## Task instructions
A single number is the answer here: the count of lines in the records below in which the word "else" appears.

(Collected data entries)
- - - -

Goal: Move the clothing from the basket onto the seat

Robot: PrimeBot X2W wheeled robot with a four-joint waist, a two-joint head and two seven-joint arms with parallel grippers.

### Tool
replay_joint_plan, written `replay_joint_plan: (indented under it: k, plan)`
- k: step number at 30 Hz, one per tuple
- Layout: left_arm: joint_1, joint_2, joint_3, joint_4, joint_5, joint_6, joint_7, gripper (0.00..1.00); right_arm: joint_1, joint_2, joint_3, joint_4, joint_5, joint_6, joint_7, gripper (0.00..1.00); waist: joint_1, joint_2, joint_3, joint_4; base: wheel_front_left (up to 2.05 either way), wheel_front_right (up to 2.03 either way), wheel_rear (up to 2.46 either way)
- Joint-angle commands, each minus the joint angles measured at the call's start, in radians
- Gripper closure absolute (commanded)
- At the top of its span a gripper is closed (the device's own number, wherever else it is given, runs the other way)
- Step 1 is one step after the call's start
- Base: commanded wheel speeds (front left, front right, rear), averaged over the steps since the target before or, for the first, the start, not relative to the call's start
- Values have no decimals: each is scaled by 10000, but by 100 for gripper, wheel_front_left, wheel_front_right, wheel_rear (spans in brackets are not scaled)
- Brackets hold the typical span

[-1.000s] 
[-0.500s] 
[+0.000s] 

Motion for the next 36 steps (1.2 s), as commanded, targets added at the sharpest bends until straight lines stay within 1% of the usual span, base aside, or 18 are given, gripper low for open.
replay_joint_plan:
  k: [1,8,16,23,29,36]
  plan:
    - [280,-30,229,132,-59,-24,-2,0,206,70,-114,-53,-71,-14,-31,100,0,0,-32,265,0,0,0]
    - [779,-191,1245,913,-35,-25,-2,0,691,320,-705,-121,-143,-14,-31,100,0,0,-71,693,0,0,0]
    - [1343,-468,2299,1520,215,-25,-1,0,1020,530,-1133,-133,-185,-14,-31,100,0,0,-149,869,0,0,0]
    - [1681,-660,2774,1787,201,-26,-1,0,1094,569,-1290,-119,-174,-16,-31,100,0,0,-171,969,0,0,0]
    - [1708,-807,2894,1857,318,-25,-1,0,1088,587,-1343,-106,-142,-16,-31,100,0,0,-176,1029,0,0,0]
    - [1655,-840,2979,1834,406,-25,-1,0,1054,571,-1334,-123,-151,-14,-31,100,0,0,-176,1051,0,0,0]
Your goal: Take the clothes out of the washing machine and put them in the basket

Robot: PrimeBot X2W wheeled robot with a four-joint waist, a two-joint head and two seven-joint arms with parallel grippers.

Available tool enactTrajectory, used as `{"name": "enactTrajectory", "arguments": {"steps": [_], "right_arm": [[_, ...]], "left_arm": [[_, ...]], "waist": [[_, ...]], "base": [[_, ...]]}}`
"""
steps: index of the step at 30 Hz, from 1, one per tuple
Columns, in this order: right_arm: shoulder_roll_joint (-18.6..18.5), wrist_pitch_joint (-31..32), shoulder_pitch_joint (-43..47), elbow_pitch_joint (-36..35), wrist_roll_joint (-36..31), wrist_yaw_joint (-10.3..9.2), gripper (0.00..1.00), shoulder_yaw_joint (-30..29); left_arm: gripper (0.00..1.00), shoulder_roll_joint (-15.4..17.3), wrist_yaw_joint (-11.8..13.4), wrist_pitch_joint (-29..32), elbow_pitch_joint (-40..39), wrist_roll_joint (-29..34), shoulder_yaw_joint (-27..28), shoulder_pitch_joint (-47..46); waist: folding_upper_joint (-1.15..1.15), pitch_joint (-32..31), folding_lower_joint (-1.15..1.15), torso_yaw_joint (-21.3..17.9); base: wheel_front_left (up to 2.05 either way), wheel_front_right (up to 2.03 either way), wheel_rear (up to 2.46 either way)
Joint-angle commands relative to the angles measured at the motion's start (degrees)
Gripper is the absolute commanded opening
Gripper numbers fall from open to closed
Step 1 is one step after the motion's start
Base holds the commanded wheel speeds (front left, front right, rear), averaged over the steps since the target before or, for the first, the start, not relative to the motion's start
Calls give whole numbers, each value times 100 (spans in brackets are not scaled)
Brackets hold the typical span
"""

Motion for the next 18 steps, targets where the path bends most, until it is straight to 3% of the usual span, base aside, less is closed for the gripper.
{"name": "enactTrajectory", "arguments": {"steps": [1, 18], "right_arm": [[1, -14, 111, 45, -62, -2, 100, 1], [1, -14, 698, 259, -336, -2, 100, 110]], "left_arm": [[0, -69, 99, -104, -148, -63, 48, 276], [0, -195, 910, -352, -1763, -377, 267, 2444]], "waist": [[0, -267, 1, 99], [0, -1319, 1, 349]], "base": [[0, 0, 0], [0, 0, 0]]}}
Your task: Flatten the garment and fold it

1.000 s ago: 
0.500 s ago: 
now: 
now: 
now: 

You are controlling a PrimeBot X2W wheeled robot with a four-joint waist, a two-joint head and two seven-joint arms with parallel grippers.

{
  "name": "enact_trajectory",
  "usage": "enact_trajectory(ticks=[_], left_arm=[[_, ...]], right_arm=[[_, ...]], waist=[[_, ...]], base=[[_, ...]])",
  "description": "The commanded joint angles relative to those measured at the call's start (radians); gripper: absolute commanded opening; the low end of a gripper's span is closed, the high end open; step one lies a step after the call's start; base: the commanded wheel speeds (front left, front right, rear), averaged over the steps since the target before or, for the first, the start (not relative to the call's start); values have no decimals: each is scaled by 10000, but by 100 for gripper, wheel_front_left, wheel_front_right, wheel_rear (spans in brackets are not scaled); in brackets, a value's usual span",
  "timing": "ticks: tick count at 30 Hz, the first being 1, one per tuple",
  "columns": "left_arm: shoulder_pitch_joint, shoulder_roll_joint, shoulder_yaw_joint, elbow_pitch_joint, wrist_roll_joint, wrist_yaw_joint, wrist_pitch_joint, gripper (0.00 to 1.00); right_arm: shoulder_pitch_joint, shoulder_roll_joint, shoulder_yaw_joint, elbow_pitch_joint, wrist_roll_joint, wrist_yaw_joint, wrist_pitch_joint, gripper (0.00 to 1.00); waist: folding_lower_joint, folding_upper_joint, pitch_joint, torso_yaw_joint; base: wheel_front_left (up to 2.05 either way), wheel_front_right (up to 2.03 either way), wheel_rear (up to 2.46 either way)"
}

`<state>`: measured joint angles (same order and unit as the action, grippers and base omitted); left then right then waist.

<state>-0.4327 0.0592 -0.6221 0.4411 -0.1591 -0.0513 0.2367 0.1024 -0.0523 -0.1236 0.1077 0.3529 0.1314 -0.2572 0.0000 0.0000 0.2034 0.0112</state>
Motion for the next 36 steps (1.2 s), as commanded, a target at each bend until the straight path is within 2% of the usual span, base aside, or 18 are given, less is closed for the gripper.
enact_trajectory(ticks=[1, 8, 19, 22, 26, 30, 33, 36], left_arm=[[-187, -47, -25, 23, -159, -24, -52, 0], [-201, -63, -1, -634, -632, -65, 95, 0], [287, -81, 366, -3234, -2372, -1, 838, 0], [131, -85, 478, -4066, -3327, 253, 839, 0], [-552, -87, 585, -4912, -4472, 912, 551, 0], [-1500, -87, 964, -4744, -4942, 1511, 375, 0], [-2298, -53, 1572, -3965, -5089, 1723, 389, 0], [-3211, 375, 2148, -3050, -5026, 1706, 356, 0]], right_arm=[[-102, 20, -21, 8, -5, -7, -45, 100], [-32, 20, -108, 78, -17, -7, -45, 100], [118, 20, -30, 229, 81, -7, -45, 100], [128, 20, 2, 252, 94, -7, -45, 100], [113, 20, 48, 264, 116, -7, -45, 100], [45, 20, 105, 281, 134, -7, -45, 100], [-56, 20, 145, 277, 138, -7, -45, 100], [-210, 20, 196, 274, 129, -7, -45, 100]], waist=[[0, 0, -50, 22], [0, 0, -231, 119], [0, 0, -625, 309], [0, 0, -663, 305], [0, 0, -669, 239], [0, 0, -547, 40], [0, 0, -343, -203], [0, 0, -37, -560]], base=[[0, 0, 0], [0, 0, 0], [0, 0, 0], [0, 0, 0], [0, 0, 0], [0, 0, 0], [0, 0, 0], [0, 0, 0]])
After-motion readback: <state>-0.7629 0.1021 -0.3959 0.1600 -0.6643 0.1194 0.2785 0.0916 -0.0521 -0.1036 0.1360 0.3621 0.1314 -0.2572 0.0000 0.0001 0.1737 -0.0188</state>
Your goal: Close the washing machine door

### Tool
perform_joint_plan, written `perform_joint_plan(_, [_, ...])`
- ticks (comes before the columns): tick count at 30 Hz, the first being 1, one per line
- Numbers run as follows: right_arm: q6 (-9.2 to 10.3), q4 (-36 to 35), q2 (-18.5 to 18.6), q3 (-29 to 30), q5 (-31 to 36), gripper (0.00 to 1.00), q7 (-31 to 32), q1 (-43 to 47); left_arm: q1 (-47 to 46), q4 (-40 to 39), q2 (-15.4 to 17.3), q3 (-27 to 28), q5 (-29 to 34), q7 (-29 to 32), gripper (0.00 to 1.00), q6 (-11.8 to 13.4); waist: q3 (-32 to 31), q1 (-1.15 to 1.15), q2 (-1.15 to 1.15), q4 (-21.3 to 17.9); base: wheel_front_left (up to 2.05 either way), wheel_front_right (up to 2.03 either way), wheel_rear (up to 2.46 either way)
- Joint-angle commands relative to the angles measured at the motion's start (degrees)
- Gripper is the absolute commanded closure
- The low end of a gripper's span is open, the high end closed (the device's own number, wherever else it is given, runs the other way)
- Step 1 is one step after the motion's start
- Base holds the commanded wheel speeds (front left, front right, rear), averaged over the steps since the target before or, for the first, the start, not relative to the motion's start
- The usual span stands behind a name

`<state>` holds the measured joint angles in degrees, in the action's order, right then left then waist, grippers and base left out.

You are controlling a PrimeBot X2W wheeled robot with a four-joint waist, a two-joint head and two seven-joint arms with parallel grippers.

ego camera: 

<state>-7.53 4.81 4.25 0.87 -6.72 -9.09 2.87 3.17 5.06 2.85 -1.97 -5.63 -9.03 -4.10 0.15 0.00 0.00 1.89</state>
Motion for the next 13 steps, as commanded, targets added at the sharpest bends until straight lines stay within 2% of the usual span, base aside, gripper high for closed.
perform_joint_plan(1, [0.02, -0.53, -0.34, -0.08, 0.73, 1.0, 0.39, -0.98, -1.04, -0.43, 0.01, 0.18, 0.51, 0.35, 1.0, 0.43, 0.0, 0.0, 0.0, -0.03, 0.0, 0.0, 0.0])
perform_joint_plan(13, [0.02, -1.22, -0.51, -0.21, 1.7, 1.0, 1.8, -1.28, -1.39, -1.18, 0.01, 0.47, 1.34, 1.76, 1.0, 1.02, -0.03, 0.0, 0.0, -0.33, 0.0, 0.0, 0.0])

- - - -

## Written answer
2